** YOUR ASSIGNMENT **
Using the data beneath this instruction, retype only the lines from the one that contains "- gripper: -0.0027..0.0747" down to the one that contains "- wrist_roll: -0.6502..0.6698", both included, exactly as they appear.

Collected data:
* * * *
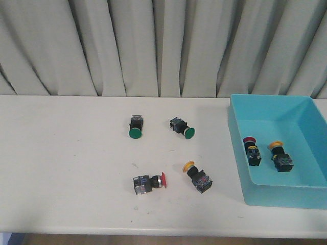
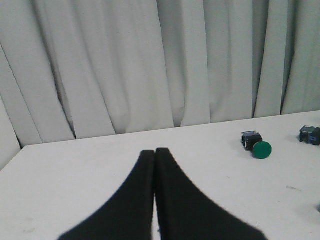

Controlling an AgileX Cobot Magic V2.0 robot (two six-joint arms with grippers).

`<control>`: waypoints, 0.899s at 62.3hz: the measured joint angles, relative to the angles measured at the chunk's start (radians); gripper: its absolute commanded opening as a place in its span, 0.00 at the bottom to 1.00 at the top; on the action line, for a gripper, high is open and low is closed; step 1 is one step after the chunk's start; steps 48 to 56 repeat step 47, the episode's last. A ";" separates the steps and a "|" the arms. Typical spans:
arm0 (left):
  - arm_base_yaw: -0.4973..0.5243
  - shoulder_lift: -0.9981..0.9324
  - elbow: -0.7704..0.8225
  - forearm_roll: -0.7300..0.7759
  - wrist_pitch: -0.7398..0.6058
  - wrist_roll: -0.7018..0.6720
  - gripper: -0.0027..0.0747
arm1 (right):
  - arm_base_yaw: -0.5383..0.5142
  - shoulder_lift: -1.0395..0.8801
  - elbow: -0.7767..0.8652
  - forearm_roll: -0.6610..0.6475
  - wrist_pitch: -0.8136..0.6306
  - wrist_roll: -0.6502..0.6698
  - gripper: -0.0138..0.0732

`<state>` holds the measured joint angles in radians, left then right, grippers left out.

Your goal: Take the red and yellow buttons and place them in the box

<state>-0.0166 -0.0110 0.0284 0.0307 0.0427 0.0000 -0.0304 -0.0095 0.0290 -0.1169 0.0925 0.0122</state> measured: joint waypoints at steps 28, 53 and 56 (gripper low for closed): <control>0.000 0.000 0.000 0.000 0.000 0.000 0.03 | 0.000 0.000 0.000 0.021 0.002 0.000 0.15; 0.000 0.000 0.000 0.000 0.000 0.000 0.03 | 0.000 0.000 0.000 0.022 0.002 0.000 0.15; 0.000 0.000 0.000 0.000 0.000 0.000 0.03 | 0.000 0.000 0.000 0.022 0.002 0.000 0.15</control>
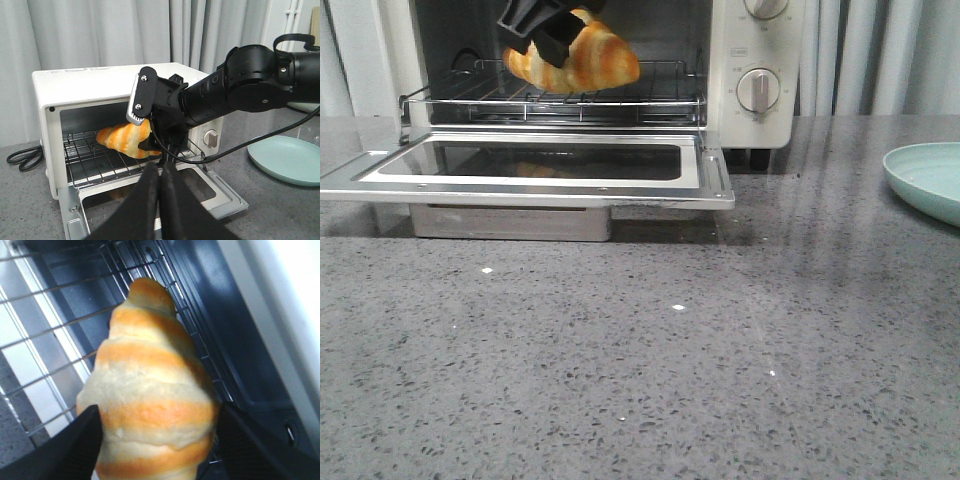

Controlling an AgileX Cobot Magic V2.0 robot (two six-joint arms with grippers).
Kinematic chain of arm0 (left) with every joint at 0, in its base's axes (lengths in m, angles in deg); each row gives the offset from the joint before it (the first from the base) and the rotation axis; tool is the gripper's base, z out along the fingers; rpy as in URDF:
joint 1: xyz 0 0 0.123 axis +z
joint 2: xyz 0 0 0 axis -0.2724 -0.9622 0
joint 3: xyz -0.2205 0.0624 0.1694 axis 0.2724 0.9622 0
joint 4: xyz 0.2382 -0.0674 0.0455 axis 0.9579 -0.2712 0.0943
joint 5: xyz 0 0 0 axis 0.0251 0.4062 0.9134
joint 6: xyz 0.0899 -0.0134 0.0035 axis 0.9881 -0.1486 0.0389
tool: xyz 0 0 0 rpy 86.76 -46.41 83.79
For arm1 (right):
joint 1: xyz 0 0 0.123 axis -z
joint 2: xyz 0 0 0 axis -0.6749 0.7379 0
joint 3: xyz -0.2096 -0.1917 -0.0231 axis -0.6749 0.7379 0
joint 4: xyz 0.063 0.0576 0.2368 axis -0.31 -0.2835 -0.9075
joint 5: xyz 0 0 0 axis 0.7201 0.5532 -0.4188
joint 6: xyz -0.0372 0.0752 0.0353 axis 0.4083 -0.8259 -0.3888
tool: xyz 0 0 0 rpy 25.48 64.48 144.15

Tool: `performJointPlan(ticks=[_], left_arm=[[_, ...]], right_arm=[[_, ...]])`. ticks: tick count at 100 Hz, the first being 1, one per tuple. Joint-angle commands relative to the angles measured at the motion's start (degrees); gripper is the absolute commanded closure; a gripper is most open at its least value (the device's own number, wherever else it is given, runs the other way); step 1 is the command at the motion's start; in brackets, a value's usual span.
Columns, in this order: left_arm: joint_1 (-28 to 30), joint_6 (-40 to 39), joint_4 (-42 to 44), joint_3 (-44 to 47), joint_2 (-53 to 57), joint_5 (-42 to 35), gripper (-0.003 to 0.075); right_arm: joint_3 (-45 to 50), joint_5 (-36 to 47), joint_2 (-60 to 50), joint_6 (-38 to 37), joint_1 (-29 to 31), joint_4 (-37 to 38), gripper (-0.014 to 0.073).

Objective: Put bread in oven
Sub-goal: 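Lower the croissant onto the oven rack and open the right gripper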

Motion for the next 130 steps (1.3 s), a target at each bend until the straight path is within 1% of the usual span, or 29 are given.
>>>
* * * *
** RESPONSE TO THIS EXERCISE **
  - gripper: -0.0027..0.0747
arm1 (right):
  - arm_base_yaw: -0.5383..0.5142
  - shoulder_lift: -1.0395..0.8801
  - elbow: -0.7767..0.8652
  - forearm_roll: -0.6610..0.6475
  - wrist_pitch: -0.8136..0.6306
  - wrist_roll: -0.6502..0.6698

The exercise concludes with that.